[Data items]
******************************
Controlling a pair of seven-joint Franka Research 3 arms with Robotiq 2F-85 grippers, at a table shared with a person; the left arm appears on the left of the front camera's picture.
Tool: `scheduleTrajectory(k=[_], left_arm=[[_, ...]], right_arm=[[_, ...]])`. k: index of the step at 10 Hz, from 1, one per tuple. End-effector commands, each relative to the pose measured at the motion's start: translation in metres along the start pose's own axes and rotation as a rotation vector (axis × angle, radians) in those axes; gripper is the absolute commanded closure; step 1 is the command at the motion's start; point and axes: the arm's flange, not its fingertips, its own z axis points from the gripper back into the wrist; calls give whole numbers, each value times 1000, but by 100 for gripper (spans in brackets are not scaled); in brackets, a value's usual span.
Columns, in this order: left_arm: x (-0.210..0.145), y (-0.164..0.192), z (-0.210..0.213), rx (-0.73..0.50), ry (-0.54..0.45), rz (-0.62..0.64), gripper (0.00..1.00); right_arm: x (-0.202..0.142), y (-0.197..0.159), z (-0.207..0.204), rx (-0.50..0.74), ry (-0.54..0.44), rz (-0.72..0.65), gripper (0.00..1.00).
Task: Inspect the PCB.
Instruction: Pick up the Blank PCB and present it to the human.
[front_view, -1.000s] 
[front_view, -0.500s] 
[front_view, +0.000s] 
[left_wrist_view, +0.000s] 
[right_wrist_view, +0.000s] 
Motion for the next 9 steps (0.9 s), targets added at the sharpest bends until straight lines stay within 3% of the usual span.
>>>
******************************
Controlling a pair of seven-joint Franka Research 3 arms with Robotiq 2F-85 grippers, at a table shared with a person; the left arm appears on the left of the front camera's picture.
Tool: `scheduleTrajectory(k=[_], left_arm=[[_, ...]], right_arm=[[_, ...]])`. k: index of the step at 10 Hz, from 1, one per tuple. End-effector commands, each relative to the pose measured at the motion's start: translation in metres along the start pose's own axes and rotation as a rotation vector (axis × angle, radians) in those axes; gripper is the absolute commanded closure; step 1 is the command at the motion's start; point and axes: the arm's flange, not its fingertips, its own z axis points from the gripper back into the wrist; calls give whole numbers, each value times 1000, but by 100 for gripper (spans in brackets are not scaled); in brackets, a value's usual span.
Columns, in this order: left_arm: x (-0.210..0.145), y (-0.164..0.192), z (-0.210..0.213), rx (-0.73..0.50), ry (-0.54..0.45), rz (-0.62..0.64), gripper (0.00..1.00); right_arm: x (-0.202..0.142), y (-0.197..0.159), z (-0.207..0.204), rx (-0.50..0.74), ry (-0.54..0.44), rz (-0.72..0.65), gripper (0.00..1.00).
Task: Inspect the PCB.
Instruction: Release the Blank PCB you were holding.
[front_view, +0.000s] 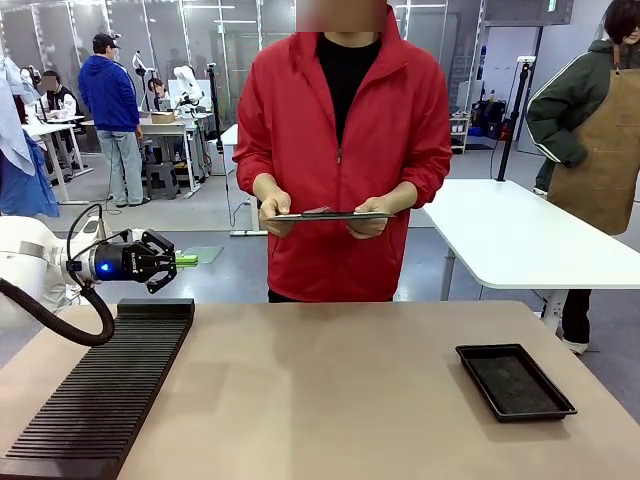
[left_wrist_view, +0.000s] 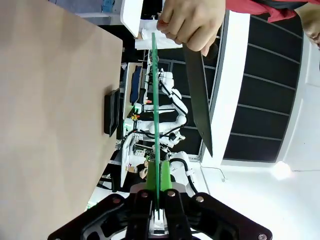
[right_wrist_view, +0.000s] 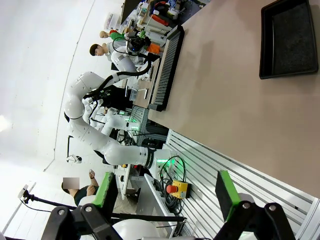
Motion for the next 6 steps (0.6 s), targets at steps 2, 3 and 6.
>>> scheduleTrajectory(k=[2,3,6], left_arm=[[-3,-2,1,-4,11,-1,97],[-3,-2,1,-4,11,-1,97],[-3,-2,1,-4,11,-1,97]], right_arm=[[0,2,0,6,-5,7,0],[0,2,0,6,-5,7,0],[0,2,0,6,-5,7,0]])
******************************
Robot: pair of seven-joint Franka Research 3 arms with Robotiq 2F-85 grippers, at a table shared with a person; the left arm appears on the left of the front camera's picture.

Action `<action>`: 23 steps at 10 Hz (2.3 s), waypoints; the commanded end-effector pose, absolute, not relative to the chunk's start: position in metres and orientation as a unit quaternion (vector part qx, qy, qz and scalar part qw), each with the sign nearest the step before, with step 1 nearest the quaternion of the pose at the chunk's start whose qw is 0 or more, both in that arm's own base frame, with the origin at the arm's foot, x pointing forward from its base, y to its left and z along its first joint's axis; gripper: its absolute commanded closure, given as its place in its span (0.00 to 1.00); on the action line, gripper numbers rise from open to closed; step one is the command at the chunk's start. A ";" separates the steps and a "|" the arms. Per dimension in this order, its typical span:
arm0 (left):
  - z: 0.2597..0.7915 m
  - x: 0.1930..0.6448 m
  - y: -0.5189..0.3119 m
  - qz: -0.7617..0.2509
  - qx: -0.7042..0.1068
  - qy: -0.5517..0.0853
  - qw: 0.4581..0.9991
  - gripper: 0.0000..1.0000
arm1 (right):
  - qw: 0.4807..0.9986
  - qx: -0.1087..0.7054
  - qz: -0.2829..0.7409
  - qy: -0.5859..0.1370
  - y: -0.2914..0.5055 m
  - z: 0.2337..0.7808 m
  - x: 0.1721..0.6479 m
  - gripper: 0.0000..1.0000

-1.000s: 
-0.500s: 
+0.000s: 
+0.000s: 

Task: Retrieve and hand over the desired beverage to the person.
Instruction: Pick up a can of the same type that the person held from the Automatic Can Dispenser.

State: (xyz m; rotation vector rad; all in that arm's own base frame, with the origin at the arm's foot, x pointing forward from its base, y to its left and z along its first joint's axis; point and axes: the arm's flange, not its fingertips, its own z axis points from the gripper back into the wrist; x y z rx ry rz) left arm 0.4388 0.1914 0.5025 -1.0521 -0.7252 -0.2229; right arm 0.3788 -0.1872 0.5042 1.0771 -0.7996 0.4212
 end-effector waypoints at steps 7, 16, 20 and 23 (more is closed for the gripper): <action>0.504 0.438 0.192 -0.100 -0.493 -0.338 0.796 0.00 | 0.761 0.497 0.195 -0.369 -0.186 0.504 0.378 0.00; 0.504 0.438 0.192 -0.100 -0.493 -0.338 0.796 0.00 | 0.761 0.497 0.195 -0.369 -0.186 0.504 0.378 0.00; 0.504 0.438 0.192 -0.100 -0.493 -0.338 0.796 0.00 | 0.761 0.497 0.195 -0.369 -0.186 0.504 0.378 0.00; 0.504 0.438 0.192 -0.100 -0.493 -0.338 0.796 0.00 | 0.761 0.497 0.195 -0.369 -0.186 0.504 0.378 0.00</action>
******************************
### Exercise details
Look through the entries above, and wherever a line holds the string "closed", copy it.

### Response area
Action `<action>`: 23 steps at 10 Hz (2.3 s), waypoints; the commanded end-effector pose, absolute, not relative to the chunk's start: position in metres and orientation as a unit quaternion (vector part qx, qy, qz and scalar part qw), each with the sign nearest the step before, with step 1 nearest the quaternion of the pose at the chunk's start whose qw is 0 or more, both in that arm's own base frame, with the origin at the arm's foot, x pointing forward from its base, y to its left and z along its first joint's axis; gripper: its absolute commanded closure, given as its place in its span (0.00 to 1.00); on the action line, gripper numbers rise from open to closed; step one is the command at the chunk's start. A ";" separates the steps and a "|" the arms. Per dimension in this order, its typical span:
 end-effector waypoints at steps 7, 16, 20 and 23 (more is closed for the gripper): <action>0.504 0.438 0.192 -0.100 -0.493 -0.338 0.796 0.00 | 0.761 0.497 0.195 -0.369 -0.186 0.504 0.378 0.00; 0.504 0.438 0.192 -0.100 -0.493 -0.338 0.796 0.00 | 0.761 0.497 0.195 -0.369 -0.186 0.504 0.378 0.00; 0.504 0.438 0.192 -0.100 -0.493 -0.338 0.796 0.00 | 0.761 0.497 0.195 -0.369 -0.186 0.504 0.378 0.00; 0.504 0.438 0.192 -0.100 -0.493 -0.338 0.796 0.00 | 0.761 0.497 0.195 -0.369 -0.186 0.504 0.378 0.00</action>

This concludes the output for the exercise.